YOUR OBJECTIVE -> Write out every line below that contains "robot".

(Stored data entries)
┌──

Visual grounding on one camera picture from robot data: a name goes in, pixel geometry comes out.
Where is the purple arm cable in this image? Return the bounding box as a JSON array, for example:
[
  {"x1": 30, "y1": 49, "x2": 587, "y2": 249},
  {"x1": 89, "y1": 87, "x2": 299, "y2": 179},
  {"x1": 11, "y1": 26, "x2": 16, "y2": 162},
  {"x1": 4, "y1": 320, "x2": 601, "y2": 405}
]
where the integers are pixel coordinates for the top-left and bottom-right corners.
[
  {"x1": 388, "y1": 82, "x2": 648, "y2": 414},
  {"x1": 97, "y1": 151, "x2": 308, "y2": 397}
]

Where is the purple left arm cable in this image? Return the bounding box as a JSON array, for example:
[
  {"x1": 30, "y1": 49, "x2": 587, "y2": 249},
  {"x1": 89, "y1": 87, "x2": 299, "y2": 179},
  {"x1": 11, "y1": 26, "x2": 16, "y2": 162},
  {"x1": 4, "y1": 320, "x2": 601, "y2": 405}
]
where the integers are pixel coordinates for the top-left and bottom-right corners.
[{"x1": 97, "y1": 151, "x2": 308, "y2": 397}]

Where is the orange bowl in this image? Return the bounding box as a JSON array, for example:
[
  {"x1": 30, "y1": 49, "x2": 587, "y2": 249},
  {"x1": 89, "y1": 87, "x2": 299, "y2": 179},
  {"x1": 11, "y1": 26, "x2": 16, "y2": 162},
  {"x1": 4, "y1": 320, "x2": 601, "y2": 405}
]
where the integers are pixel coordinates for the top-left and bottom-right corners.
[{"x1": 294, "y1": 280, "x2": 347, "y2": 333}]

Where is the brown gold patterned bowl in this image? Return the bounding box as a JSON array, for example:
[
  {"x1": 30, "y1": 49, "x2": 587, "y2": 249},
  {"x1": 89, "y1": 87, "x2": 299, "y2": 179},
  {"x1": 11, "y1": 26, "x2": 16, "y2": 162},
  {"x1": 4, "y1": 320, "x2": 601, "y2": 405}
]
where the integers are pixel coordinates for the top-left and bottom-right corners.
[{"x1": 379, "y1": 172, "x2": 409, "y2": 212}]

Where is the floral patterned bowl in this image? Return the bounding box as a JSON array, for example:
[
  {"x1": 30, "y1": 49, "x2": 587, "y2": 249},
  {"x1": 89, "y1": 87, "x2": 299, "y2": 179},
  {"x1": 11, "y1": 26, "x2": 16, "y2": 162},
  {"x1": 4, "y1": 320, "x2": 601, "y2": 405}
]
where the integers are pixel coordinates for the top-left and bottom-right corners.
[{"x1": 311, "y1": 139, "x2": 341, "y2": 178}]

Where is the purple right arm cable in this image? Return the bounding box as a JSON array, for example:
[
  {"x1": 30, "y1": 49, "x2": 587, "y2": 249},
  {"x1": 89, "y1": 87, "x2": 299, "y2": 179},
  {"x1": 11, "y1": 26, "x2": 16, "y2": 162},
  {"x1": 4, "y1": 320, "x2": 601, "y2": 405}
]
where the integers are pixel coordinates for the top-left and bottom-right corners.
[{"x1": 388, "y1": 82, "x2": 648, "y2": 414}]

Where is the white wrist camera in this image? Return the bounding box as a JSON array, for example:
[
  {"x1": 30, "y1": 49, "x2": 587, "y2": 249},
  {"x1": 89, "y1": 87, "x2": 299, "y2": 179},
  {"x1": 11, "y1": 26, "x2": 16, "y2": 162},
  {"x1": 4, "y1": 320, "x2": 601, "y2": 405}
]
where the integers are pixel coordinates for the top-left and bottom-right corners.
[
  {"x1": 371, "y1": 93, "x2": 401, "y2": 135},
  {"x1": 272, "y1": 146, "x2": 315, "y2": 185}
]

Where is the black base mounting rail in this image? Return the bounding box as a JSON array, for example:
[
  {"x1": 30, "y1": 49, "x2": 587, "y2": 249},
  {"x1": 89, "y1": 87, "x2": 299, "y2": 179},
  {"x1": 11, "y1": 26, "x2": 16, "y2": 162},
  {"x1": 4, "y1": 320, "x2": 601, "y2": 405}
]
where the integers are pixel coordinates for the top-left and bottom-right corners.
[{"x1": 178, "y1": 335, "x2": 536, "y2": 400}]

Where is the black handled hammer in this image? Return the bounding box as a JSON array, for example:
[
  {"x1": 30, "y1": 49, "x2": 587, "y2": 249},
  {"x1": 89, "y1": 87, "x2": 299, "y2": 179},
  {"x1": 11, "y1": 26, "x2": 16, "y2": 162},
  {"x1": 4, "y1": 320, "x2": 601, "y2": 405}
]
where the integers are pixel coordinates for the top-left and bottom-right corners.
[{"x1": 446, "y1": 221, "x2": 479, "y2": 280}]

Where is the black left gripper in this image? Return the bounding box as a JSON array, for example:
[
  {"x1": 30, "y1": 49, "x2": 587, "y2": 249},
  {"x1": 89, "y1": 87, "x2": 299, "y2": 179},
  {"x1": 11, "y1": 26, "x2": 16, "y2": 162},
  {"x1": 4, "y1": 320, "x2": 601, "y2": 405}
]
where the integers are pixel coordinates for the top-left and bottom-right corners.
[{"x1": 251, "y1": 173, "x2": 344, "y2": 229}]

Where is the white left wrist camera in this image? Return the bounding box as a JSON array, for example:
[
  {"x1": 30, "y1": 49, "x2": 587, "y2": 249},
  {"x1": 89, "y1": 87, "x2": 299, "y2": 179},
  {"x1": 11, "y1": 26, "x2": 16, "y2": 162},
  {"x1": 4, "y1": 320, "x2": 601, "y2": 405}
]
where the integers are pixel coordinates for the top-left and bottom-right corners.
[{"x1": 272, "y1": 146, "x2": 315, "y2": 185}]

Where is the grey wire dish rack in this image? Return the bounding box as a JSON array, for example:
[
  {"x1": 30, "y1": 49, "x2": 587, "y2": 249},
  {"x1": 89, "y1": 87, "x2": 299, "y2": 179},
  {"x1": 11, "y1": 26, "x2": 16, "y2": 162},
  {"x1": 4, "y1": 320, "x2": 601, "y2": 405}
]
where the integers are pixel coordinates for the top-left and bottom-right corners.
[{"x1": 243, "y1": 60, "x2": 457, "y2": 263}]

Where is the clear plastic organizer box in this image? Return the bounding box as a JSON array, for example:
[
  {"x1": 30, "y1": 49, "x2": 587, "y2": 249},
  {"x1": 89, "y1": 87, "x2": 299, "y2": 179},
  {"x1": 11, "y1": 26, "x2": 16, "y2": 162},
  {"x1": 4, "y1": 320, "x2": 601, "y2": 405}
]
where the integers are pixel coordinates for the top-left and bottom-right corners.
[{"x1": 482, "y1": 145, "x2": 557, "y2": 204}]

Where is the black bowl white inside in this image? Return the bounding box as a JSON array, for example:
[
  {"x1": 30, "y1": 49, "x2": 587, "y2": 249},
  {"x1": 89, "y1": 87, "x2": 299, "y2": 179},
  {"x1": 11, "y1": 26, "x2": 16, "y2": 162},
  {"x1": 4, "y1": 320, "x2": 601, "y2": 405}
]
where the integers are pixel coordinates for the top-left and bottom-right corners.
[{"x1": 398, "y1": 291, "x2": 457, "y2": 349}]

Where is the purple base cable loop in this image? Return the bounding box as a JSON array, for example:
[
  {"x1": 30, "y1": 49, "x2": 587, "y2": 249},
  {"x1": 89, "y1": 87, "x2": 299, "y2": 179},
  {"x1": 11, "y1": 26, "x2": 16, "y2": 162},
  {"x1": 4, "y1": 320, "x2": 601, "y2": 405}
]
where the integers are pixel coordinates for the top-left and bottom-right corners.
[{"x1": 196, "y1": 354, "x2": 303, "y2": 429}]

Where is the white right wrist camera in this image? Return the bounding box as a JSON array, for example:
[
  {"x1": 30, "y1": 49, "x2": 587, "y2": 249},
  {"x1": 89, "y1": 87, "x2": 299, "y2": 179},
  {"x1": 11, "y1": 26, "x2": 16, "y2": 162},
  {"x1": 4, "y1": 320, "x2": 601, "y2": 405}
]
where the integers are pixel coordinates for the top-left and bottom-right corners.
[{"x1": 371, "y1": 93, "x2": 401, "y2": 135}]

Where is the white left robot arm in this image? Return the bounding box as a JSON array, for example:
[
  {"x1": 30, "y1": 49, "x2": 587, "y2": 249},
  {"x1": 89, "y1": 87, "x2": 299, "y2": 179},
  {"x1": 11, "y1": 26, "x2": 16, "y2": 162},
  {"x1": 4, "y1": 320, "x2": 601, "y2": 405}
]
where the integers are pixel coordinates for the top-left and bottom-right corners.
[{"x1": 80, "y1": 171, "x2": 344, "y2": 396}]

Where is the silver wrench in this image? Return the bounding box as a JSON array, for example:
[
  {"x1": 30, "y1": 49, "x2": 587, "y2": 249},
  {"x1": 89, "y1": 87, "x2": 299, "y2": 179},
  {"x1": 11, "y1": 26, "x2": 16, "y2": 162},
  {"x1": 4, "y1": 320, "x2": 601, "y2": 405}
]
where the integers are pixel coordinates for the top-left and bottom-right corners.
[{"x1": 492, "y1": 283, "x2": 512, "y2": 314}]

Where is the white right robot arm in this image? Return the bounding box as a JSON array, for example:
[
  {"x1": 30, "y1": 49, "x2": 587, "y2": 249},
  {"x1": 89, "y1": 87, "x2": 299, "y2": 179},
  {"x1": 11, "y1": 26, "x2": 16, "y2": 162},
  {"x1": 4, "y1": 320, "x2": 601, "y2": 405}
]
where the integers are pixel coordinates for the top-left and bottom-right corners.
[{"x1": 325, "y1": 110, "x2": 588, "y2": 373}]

└──

SOLUTION TO THIS PROBLEM ->
Visual grounding on one camera picture from robot data: a name goes in, pixel geometry comes out.
Where is the white left robot arm in this image? Return the bounding box as a JSON array, for example:
Where is the white right robot arm in this image? Return the bounding box as a JSON array, for example:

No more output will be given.